▶ WHAT IS BEING ASKED: Find the line holding "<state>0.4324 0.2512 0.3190" in the entries below. Give it again exactly, along with every line after it up to and including the line holding "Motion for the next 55".

Dataset entries
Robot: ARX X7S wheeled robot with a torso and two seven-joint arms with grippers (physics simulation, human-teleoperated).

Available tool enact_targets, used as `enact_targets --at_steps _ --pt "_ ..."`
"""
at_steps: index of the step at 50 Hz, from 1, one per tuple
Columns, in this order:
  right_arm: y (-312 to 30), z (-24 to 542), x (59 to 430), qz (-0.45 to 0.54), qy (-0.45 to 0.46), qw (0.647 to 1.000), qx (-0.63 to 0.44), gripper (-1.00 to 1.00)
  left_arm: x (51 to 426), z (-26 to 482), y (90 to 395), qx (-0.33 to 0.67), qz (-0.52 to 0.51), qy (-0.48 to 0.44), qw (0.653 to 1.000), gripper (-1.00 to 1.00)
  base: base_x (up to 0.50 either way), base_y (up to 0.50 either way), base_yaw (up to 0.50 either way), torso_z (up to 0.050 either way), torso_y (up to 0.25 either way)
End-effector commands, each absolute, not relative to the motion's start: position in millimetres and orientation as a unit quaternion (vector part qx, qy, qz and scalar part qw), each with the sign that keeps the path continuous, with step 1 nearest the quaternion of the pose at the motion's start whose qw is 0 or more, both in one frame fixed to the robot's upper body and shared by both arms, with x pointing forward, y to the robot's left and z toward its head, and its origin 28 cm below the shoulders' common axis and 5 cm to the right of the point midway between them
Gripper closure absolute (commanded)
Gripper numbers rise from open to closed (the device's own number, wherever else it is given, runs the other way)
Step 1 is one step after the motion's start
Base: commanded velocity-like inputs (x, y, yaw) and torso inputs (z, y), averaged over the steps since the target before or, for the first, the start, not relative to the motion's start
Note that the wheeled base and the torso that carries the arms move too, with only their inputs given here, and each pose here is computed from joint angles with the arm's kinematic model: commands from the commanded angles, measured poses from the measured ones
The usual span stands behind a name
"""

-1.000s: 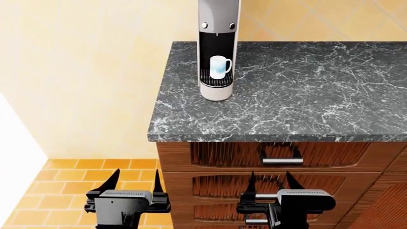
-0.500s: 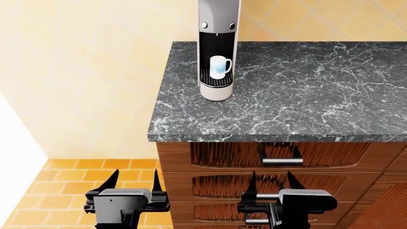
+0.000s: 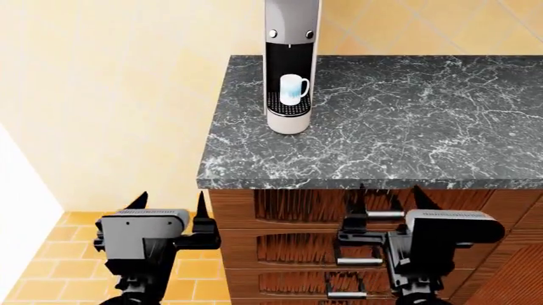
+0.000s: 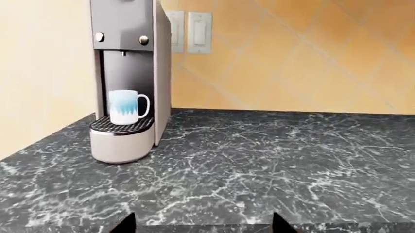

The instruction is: Press the button on the coffee machine to serve coffee.

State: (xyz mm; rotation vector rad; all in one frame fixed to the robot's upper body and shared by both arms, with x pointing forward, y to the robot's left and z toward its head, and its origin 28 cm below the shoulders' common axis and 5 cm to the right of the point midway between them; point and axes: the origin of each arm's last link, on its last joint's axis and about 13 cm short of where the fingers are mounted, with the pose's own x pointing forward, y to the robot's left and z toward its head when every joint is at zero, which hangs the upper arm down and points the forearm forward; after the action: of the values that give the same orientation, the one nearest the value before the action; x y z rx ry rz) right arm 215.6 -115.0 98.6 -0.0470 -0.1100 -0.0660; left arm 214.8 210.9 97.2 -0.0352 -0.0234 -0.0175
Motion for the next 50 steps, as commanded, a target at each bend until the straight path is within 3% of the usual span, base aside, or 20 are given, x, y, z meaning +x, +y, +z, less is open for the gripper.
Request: enact_targets --at_steps 1,21,32,50 --pt "-126.3 143.8 218.2 -0.029 -0.085 0.995 -0.047 -1.00 219.1 137.8 216.4 0.004 -0.017 -0.018 1.000 -1.00 0.00 0.00 0.00 0.000 0.000" --pt "-143.7 196.5 224.8 -0.018 -0.100 0.995 -0.024 -1.00 232.8 176.9 235.8 0.018 0.002 -0.018 1.000 -1.00 0.00 0.00 0.00 0.000 0.000" --pt "-149.9 193.7 219.8 -0.016 -0.075 0.996 -0.037 -1.00 235.2 187.2 238.3 0.030 -0.012 -0.015 0.999 -1.00 0.01 0.00 0.00 0.000 0.000" --pt "-150.8 185.1 216.5 -0.024 -0.060 0.997 -0.038 -1.00 236.8 174.5 238.1 0.034 -0.005 -0.004 0.999 -1.00 0.29 0.00 0.00 0.000 0.000"
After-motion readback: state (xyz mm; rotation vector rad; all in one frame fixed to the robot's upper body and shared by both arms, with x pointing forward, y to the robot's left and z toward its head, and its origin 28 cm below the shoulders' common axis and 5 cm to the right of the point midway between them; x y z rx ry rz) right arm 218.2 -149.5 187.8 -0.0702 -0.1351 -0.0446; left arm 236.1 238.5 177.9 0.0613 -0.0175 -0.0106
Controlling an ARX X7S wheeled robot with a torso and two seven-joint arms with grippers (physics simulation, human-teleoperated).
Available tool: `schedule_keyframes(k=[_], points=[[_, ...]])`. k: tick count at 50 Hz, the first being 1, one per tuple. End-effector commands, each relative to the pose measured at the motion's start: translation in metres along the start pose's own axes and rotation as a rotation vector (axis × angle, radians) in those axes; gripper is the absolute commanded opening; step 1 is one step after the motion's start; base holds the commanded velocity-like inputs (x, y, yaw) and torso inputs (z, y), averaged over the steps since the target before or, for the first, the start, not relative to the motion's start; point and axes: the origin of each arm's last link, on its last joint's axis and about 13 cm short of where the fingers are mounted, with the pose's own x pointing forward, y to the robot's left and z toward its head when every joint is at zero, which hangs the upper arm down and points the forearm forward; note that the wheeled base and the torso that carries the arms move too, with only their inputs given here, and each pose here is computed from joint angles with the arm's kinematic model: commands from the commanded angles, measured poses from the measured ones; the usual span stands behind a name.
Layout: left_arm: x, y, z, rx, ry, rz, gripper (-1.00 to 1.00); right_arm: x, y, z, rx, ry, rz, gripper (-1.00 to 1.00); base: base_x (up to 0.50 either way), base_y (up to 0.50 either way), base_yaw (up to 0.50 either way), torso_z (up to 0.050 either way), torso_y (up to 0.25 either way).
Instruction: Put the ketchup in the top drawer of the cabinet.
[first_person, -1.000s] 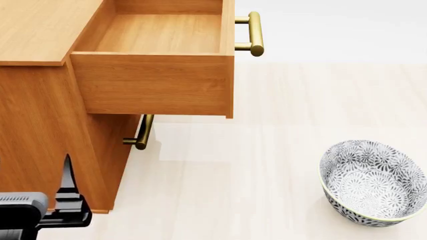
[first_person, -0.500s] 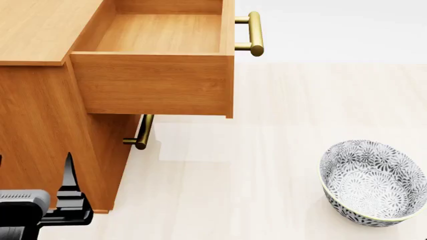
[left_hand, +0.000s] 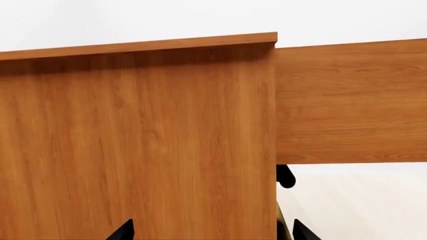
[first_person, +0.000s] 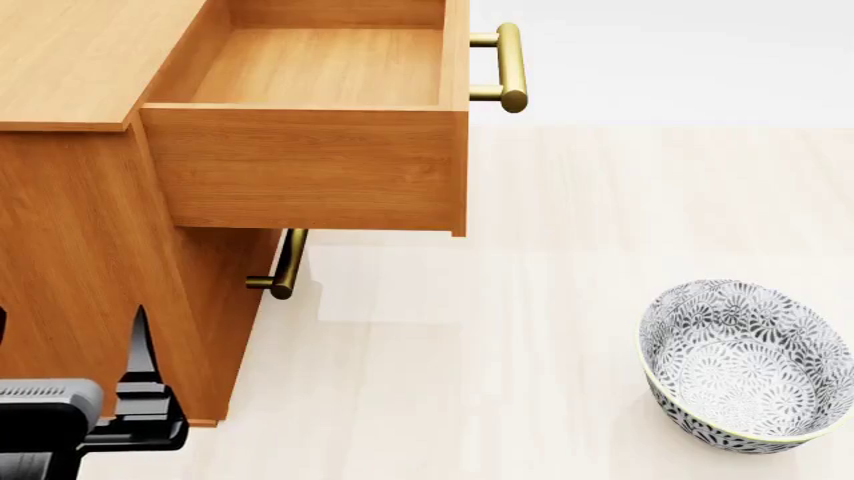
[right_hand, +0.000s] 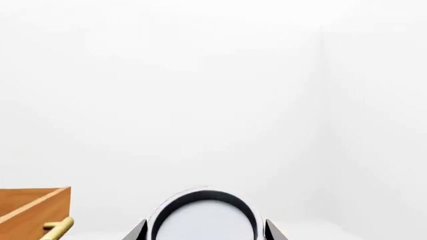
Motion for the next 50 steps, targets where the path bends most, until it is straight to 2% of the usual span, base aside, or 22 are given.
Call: schedule_keyframes(k=[1,20,35,50], points=[[0.000,0.000,0.000,-0.001,0.000,0.001,1.00,0.024,0.014,0.024,-0.025,-0.069,0.055,-1.00,0.00,0.00,0.00,0.000,0.000],[0.001,-0.001,-0.001,-0.001,0.000,-0.002,1.00,0.061,0.031,0.054,0.019,-0.164,0.137,-1.00,0.00,0.00,0.00,0.000,0.000],[0.001,-0.002,0.000,0.005,0.005,-0.002,1.00,0.087,0.047,0.086,0.021,-0.235,0.166,-1.00,0.00,0.00,0.00,0.000,0.000],[0.001,-0.001,0.000,0.003,0.004,0.001,1.00,0.110,0.062,0.104,0.028,-0.276,0.199,-1.00,0.00,0.00,0.00,0.000,0.000]])
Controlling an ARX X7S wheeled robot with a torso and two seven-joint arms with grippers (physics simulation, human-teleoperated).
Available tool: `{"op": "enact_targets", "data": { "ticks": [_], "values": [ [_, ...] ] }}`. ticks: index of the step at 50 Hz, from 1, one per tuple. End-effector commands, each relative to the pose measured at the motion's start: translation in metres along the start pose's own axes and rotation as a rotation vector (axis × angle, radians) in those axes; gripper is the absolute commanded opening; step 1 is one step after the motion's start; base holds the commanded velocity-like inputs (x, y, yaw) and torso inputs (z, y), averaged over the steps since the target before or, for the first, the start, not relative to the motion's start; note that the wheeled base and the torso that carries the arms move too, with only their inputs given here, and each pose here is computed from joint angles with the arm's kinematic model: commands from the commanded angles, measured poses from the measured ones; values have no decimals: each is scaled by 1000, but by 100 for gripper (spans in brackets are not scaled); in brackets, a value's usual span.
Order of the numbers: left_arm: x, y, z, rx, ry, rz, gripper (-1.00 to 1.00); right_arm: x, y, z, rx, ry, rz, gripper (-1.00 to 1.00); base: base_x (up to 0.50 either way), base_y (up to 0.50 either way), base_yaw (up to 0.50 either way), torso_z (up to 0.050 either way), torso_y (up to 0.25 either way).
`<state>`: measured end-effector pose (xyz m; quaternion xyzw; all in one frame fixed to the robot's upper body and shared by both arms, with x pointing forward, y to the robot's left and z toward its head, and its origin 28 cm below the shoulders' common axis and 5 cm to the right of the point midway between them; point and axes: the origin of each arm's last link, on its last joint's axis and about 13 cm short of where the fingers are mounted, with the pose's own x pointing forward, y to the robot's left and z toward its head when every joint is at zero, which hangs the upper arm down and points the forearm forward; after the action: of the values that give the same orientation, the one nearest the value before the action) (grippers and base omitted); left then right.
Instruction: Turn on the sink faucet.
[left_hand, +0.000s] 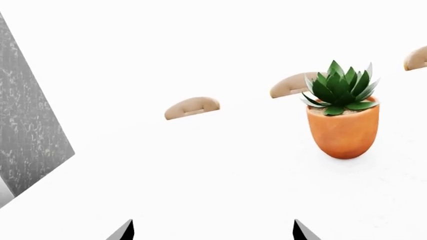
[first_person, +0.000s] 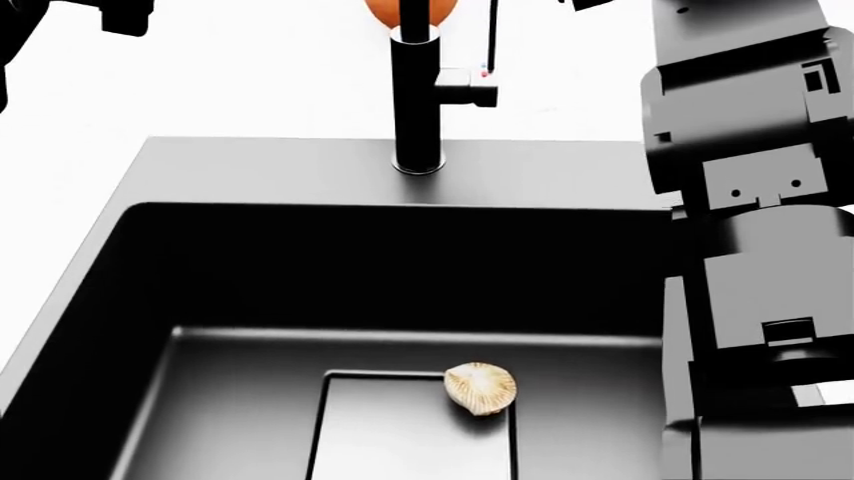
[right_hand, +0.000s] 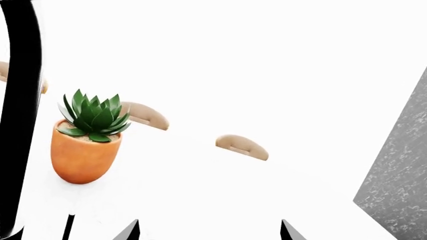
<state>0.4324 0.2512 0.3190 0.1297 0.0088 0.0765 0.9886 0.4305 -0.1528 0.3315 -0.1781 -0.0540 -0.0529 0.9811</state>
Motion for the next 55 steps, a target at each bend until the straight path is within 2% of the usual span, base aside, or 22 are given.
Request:
{"op": "enact_targets", "data": {
  "ticks": [1, 8, 13, 29, 38, 39, 40, 41, 42, 43, 45, 46, 54, 55],
  "values": [
    [0, -4, 2, 0, -11, -21, 100, 0, 4, 2, 22, -10, 34, 100, 328, 35, 0, 0, 0],
    [0, -10, -1, 4, 0, -36, 100, 1, 5, 1, 51, -31, 51, 100, 429, 37, 0, 0, 0],
    [0, -5, 0, 0, 0, -23, 100, 1, 5, 1, 46, -18, 56, 100, 500, 37, 0, 0, 0],
    [1, -7, -7, -23, 10, -24, 100, 0, 4, 2, 44, -7, 53, 100, 500, 37, 0, 0, 1],
    [1, -7, -9, -26, 14, -27, 100, 0, 5, 1, 109, 14, 76, 100, 182, 15, 0, 0, 0],
    [1, -8, -9, -26, 14, -28, 100, 0, 5, 1, 105, 16, 88, 100, 0, 0, 0, 0, 0],
    [1, -8, -9, -28, 14, -27, 100, 1, 4, 2, 29, -10, 114, 100, 0, 0, 0, 0, 0],
    [1, -8, -9, -28, 15, -26, 100, 0, 5, 1, 79, 9, 127, 100, 0, 0, 0, 0, 0],
    [1, -8, -10, -28, 15, -26, 100, 0, 4, 2, 76, 16, 132, 100, 0, 0, 0, 0, 0],
    [1, -7, -10, -29, 16, -26, 100, 0, 5, 1, 108, 12, 146, 100, 0, 0, 0, 0, 0],
    [1, -6, -11, -31, 15, -23, 100, 0, 4, 2, 90, 25, 154, 100, 0, 0, 0, 0, 0],
    [1, -6, -12, -33, 18, -22, 100, 0, 5, 1, 118, 38, 169, 100, 0, 0, 0, 0, 0],
    [1, -5, -13, -38, 20, -21, 100, -1, 5, 2, 169, 88, 211, 100, 0, 0, 0, 0, 0],
    [1, -4, -13, -37, 21, -22, 100, -1, 30, -27, 165, 90, 208, 100, 0, 0, 0, 0, 0]
  ]
}}
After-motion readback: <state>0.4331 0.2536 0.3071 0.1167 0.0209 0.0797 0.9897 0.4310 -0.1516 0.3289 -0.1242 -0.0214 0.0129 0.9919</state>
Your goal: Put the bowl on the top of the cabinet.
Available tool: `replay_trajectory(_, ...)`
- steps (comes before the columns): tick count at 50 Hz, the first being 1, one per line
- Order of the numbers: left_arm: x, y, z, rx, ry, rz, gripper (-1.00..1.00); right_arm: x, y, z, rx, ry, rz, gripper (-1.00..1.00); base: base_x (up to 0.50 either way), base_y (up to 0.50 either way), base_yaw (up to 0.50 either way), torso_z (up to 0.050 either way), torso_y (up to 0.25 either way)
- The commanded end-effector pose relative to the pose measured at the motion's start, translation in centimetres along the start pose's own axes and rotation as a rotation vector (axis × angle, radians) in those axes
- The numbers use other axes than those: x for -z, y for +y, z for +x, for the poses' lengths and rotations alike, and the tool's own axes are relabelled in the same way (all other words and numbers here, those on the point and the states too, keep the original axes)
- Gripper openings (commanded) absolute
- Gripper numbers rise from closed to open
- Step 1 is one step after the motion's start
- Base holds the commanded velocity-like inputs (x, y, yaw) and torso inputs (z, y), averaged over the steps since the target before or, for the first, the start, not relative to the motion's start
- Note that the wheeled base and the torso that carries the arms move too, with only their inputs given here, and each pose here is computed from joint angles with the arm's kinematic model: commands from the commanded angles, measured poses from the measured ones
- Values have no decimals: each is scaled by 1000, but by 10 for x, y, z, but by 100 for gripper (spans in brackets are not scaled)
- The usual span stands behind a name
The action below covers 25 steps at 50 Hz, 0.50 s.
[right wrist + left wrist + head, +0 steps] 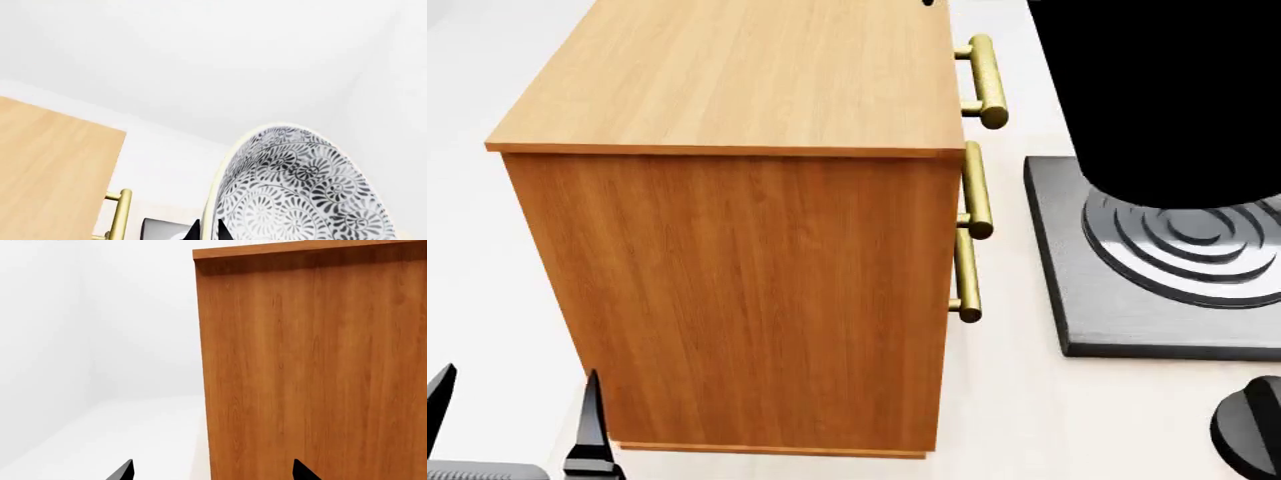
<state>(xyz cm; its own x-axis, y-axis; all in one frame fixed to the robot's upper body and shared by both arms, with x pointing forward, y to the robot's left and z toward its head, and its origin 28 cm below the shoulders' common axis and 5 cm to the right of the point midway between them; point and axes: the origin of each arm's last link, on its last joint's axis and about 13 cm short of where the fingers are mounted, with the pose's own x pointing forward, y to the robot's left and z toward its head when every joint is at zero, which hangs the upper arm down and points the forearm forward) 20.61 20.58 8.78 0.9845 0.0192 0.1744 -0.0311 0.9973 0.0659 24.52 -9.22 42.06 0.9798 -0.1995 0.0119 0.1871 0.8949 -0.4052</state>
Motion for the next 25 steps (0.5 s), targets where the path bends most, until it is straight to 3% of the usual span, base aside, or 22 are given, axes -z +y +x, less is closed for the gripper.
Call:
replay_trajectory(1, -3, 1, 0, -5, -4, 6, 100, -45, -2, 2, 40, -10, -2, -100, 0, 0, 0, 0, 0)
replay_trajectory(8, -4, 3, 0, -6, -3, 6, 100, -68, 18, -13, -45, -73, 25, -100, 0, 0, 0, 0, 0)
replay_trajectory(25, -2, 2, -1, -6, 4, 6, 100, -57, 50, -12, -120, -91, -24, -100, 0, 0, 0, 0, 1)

▶ THE ANSWER:
<state>0.4324 0.2512 0.3190 0.1297 0.0088 0.0765 0.9886 0.4305 -0.1528 0.3315 -0.1781 -0.0540 -0.0529 0.9811</state>
Motion for the next 55 steps, a target at each bend until the straight path is within 2% of the usual span, base aside, or 22 are given.

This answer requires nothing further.